> **WHAT TO PRODUCE**: Up to and including the line with "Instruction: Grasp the", please reproduce the lines below exactly, beginning with the first.

> **MATERIAL PROVIDED**:
[Start of Attachment]

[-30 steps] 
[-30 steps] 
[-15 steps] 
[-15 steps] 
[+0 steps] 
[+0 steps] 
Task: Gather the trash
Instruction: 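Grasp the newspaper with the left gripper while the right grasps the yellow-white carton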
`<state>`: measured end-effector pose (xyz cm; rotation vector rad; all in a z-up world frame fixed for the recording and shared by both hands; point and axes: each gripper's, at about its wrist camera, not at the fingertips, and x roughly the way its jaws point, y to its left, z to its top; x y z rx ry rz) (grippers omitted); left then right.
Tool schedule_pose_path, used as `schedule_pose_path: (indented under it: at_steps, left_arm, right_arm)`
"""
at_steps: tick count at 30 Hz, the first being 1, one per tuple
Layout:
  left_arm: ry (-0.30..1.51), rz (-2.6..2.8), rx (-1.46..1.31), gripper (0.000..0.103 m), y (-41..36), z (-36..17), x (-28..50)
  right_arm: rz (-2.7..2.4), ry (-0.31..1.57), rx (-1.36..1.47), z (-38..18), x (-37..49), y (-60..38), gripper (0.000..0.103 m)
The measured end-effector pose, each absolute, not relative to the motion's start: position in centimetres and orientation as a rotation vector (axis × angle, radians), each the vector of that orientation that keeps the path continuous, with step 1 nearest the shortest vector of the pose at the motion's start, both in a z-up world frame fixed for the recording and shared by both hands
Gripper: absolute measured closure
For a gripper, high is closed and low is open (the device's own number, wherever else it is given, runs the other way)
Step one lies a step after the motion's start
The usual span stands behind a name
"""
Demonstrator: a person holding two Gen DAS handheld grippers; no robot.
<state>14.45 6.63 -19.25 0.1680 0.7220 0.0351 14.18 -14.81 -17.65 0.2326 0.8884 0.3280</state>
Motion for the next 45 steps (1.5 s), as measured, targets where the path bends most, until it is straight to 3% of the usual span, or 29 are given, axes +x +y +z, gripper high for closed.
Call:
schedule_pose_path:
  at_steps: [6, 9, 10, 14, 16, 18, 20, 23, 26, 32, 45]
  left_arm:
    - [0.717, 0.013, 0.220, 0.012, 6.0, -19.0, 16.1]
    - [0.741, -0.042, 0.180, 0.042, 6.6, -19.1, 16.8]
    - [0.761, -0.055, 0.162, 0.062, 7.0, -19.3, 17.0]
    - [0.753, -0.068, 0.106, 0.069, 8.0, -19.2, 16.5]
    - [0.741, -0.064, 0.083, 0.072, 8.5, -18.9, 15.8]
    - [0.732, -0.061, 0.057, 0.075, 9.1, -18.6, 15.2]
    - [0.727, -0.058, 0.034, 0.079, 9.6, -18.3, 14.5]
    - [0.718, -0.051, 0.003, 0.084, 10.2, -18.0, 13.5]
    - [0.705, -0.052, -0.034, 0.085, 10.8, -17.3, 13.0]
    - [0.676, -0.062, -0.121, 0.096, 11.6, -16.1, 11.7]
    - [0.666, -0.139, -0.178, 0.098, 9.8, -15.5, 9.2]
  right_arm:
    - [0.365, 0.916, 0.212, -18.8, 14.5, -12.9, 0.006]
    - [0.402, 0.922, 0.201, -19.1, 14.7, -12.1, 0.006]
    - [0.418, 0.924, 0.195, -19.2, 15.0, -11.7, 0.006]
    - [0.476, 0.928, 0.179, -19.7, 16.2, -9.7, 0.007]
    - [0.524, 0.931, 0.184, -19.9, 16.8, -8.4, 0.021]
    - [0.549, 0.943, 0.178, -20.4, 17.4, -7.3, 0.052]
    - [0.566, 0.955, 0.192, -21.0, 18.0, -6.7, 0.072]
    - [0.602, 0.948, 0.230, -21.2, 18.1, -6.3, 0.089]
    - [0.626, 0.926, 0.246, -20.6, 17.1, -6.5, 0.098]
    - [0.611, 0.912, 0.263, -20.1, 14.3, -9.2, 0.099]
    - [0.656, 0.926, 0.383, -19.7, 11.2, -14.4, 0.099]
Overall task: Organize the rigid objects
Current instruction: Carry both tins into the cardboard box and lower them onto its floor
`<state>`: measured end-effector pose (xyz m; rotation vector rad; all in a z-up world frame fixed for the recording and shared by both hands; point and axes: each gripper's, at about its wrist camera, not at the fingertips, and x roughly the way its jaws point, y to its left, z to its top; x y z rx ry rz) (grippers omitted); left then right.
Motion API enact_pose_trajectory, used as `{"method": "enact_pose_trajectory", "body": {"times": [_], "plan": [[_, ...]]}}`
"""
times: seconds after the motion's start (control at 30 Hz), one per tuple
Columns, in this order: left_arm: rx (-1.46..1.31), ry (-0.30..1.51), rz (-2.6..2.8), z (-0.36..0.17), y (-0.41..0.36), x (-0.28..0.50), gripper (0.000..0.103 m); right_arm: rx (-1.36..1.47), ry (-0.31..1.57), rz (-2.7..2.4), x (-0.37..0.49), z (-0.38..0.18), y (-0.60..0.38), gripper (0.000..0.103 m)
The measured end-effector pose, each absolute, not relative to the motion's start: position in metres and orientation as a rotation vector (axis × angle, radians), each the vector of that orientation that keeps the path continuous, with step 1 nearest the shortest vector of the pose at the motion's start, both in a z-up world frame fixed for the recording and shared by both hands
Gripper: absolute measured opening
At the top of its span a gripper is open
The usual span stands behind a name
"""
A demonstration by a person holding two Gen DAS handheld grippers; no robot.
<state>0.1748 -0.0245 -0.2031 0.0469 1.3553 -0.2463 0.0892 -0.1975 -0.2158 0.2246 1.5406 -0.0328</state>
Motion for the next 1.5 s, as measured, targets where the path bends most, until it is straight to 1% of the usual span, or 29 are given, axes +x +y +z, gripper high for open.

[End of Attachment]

> **RESULT**:
[-30 steps] 
[-30 steps] 
[-15 steps] 
[-15 steps] 
[+0 steps] 
[+0 steps] 
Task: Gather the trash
Instruction: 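Grasp the newspaper with the left gripper while the right grasps the yellow-white carton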

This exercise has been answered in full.